THE DATA:
----------------------------------------
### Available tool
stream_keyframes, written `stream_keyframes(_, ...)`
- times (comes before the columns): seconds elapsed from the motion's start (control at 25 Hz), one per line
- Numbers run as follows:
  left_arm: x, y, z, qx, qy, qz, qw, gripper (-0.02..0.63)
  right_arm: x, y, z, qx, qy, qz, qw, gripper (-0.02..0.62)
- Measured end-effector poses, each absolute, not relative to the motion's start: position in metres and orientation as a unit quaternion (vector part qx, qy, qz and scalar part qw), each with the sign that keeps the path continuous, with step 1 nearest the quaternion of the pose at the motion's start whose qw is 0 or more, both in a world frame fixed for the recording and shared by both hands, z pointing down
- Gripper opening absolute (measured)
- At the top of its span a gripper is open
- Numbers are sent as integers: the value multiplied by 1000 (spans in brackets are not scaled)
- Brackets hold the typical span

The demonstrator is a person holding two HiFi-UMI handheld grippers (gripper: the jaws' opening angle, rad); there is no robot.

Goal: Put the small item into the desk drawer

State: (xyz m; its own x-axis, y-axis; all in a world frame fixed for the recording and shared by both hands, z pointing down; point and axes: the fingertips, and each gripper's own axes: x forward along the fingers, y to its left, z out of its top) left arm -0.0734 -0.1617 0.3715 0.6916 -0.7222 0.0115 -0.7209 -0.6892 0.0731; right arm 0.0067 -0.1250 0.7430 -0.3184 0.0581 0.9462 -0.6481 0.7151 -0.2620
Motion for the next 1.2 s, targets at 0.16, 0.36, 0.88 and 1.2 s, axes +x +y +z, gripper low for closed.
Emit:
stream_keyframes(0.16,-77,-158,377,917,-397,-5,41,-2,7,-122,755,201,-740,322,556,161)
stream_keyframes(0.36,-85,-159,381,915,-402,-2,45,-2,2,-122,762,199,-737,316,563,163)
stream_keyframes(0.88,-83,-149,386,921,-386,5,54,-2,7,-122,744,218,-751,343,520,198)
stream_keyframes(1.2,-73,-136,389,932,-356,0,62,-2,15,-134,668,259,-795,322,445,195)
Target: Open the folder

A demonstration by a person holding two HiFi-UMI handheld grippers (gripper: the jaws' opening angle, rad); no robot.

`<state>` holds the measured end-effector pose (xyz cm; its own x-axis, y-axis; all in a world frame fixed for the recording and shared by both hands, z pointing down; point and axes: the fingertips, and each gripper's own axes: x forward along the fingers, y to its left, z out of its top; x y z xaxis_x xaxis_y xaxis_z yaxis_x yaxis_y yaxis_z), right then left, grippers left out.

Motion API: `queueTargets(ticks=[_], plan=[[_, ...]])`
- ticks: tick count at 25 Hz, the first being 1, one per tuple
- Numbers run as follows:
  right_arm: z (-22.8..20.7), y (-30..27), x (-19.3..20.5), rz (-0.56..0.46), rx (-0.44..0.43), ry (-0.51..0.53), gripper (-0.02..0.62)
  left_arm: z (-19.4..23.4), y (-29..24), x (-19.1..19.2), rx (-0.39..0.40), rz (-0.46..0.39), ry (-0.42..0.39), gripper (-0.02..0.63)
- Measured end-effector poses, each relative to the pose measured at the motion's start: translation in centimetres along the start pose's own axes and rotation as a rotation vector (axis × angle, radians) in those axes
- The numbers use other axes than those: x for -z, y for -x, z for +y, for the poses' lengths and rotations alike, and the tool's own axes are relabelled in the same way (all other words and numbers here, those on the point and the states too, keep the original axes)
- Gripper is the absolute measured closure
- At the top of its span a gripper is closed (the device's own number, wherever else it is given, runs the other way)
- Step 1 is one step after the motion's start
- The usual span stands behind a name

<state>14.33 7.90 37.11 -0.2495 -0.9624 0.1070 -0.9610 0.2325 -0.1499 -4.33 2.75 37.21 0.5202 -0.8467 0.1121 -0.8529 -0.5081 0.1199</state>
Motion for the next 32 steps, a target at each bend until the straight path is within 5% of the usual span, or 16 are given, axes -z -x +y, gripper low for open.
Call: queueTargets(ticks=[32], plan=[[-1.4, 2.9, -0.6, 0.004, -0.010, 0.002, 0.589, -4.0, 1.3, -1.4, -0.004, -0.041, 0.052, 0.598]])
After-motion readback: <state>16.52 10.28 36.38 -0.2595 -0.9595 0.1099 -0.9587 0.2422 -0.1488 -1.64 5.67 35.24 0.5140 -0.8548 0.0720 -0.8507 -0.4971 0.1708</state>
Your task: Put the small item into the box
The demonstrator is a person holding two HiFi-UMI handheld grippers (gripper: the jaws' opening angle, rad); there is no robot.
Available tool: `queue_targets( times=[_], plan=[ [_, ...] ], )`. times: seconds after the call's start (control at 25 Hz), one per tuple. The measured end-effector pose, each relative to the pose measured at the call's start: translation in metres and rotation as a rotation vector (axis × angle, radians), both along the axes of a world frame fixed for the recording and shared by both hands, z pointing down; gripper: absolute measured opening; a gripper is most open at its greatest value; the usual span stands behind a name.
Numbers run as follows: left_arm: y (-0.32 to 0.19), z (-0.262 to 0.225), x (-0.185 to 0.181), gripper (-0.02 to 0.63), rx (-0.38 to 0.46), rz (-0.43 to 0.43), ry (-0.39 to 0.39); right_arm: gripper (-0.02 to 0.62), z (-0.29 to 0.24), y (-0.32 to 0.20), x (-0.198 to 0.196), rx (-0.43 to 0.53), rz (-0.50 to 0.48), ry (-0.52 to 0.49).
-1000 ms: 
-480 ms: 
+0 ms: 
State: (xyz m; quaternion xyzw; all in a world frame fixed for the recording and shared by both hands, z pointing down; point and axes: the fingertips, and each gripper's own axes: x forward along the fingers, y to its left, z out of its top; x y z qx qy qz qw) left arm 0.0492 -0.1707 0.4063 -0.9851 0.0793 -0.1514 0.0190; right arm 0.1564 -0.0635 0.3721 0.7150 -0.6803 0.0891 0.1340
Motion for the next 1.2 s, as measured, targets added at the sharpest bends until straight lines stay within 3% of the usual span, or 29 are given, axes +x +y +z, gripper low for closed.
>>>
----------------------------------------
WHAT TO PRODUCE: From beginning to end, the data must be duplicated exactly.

EXERCISE SOLUTION:
### Available tool
stream_keyframes, written `stream_keyframes(_, ...)`
- times (comes before the columns): seconds elapsed from the motion's start (control at 25 Hz), one per line
- Numbers run as follows:
  left_arm: x, y, z, qx, qy, qz, qw, gripper (-0.02..0.63)
  right_arm: x, y, z, qx, qy, qz, qw, gripper (-0.02..0.62)
- Measured end-effector poses, each absolute, not relative to the motion's start: position in metres and orientation as a unit quaternion (vector part qx, qy, qz and scalar part qw), each with the sign that keeps the path continuous, with step 1 nearest the quaternion of the pose at the motion's start whose qw is 0 or more, both in a world frame fixed for the recording and shared by both hands, z pointing down
- Gripper opening absolute (measured)
- At the top of its span a gripper is open
- Numbers are sent as integers: the value multiplied by 1000 (spans in brackets are not scaled)
- Brackets hold the typical span

The demonstrator is a person holding two HiFi-UMI handheld grippers (gripper: the jaws' opening angle, rad); there is no robot.

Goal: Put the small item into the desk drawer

State: (xyz m; its own x-axis, y-axis; all in a world frame fixed for the recording and shared by both hands, z pointing down; point and axes: the fingertips, and each gripper's own axes: x forward along the fingers, y to its left, z out of its top) left arm -0.0734 -0.1617 0.3715 0.6916 -0.7222 0.0115 -0.7209 -0.6892 0.0731; right arm 0.0067 -0.1250 0.7430 -0.3184 0.0581 0.9462 -0.6481 0.7151 -0.2620
Motion for the next 1.2 s, targets at 0.16, 0.36, 0.88 and 1.2 s, axes +x +y +z, gripper low for closed.
Emit:
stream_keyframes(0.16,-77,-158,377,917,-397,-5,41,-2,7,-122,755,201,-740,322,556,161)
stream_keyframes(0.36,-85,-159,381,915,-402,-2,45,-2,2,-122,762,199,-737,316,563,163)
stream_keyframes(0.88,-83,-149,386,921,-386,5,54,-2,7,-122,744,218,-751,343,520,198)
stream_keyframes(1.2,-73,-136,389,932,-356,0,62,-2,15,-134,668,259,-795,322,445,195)
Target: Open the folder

A demonstration by a person holding two HiFi-UMI handheld grippers (gripper: the jaws' opening angle, rad); no robot.

`<state>` holds the measured end-effector pose (xyz cm; its own x-axis, y-axis; all in a world frame fixed for the recording and shared by both hands, z pointing down; point and axes: the fingertips, and each gripper's own axes: x forward along the fingers, y to its left, z out of its top; x y z xaxis_x xaxis_y xaxis_z yaxis_x yaxis_y yaxis_z), right then left, grippers left out.

Motion API: `queueTargets(ticks=[_], plan=[[_, ...]])`
- ticks: tick count at 25 Hz, the first being 1, one per tuple
- Numbers run as follows:
  right_arm: z (-22.8..20.7), y (-30..27), x (-19.3..20.5), rz (-0.56..0.46), rx (-0.44..0.43), ry (-0.51..0.53), gripper (-0.02..0.62)
  left_arm: z (-19.4..23.4), y (-29..24), x (-19.1..19.2), rx (-0.39..0.40), rz (-0.46..0.39), ry (-0.42..0.39), gripper (-0.02..0.63)
- Measured end-effector poses, each relative to the pose measured at the motion's start: translation in centimetres along the start pose's own axes and rotation as a rotation vector (axis × angle, radians) in those axes
- The numbers use other axes than those: x for -z, y for -x, z for +y, for the poses' lengths and rotations alike, and the tool's own axes are relabelled in the same way (all other words and numbers here, those on the point and the states too, keep the original axes)
- Gripper is the absolute measured closure
- At the top of its span a gripper is closed (the device's own number, wherever else it is given, runs the other way)
- Step 1 is one step after the motion's start
- The usual span stands behind a name

<state>14.33 7.90 37.11 -0.2495 -0.9624 0.1070 -0.9610 0.2325 -0.1499 -4.33 2.75 37.21 0.5202 -0.8467 0.1121 -0.8529 -0.5081 0.1199</state>
Motion for the next 32 steps, a target at each bend until the straight path is within 5% of the usual span, or 16 are given, axes -z -x +y, gripper low for open.
Call: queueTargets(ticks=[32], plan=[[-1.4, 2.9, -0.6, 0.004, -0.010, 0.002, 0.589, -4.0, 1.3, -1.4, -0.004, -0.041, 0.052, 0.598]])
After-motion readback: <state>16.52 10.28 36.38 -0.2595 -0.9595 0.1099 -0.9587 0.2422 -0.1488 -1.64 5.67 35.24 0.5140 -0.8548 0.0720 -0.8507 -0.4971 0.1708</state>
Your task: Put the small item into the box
The demonstrator is a person holding two HiFi-UMI handheld grippers (gripper: the jaws' opening angle, rad); there is no robot.
Available tool: `queue_targets( times=[_], plan=[ [_, ...] ], )`. times: seconds after the call's start (control at 25 Hz), one per tuple. The measured end-effector pose, each relative to the pose measured at the call's start: translation in metres and rotation as a rotation vector (axis × angle, radians), both along the axes of a world frame fixed for the recording and shared by both hands, z pointing down; gripper: absolute measured opening; a gripper is most open at its greatest value; the usual span stands behind a name.
Numbers run as follows: left_arm: y (-0.32 to 0.19), z (-0.262 to 0.225), x (-0.185 to 0.181), gripper (-0.02 to 0.63), rx (-0.38 to 0.46), rz (-0.43 to 0.43), ry (-0.39 to 0.39); right_arm: gripper (-0.02 to 0.62), z (-0.29 to 0.24), y (-0.32 to 0.20), x (-0.198 to 0.196), rx (-0.43 to 0.53), rz (-0.50 to 0.48), ry (-0.52 to 0.49).
-1000 ms: 
-480 ms: 
+0 ms: 
State: (xyz m; quaternion xyzw; all in a world frame fixed for the recording and shared by both hands, z pointing down; point and axes: the fingertips, and each gripper's own axes: x forward along the fingers, y to its left, z out of its top; x y z qx qy qz qw) left arm 0.0492 -0.1707 0.4063 -0.9851 0.0793 -0.1514 0.0190; right arm 0.1564 -0.0635 0.3721 0.7150 -0.6803 0.0891 0.1340
Motion for the next 1.2 s, as measured, targets added at the sharpest bends until straight lines stay within 3% of the usual span, or 29 are given, axes +x +y +z, gripper low for closed.
>>>

The full answer has now been given.